In the sterilized group, the migration amount of each form of phosphorus in the sterilized group was measured according to the above procedure, and the results are as follows:
table of concentration variation of TP at different positions in the sterilized sediment-water system:
concentration variation table for DRP/Ex-P at different positions in the sterilized sediment-water system:
as can be seen from the above table, in the sterilized sediment-water system, the concentrations of TP and DRP in the overlying water and interstitial water were both slightly decreased, and TP and Ex-P in the sediment were increased by a small amount;
referring to fig. 2, the measurement results were calculated:
calculated TP and DRP migration amounts in overlying water were about:
ΔMTP=-ΔCTP=0.046mg·L-1
ΔMDRP=-ΔCDRP=0.031mg·L-1;
similarly, the migration amounts of TP and DRP in interstitial water calculated by the method are about 0.025 mg.L respectively-1And 0.025 mg. L-1And calculating the mobility of TP and DRP in the overlying water according to the above calculation formula, as shown in the following table:
in the control group, the biotransformation amount of each form of phosphorus in the control group was measured according to the above procedure, and the results are as follows:
table of concentration changes of TP at different positions in the control sediment-water system:
concentration variation table for DRP/Ex-P at different positions in the control sediment-water system:
as can be seen from the above table, in the sterilized sediment-water system, TP and DRP decreased in the overlying water and interstitial water, and TP and Ex-P increased in the sediment; under the combined action of the concentration gradient and the microorganisms, part of phosphorus migrates and is converted into sediment from overlying water and interstitial water.

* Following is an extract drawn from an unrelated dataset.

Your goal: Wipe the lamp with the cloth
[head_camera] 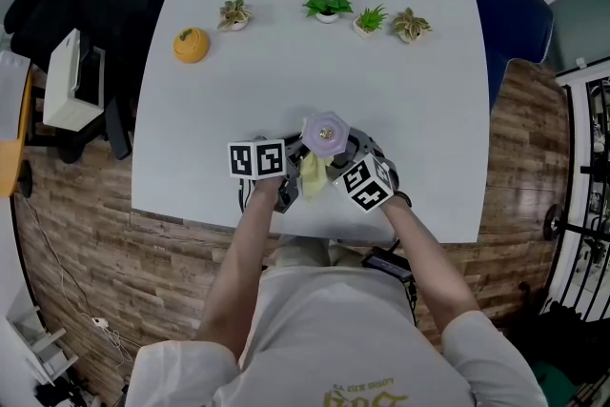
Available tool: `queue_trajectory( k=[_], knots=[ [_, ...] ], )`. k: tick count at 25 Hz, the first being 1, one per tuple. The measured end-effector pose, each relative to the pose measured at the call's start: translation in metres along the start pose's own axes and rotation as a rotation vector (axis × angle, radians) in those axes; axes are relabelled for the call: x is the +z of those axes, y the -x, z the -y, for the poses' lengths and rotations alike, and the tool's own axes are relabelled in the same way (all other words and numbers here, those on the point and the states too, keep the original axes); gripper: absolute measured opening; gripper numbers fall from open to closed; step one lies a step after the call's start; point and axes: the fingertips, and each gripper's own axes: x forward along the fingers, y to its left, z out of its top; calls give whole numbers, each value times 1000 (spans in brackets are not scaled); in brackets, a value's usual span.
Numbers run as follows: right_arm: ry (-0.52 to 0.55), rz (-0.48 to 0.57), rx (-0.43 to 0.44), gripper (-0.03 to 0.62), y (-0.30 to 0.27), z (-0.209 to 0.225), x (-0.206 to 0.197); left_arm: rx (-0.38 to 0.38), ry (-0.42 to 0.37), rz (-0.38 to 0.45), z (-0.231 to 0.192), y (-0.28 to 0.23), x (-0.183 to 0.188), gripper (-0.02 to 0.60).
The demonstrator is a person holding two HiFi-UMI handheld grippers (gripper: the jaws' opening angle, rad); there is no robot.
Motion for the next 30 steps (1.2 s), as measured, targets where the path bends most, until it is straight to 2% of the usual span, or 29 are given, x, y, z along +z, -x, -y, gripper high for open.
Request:
queue_trajectory(
  k=[19,30],
  knots=[
    [1,2,0,316,0,0,0,-9,7,13,-2,-16,20,26],
    [1,1,-1,316,1,1,0,-32,67,0,1,-1,0,26]
  ],
)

Calculating the variation of the TP of the water coating on the control group according to the calculation formula:
ΔOTP=0.234-0.295=-0.061mg·L-1
referring to FIG. 3, the variation of phosphorus at different positions in the control group is calculated, wherein the microorganism in the control group plays an important role, and the variation of TP and DRP concentration is the result of the combined action of position migration and biotransformation;
and (3) calculating and calculating the TP bioconversion amount in the overlying water according to the conversion amount calculation formula: Δ T ═ - (0.061) -0.046 ═ 0.015mg · L-1The same principle is used to calculate the amount of TP and DRP bioconversion in the overlying water and interstitial water, as shown in the following table:
and calculating the conversion rates of TP and DRP in the overlying water and interstitial water according to the conversion rate formula, wherein the conversion rates are shown in the following table:
finally, it should be noted that: although the present invention has been described in detail with reference to the foregoing embodiments, it will be apparent to those skilled in the art that changes may be made in the embodiments and/or equivalents thereof without departing from the spirit and scope of the invention. Any modification, equivalent replacement, or improvement made within the spirit and principle of the present invention should be included in the protection scope of the present invention.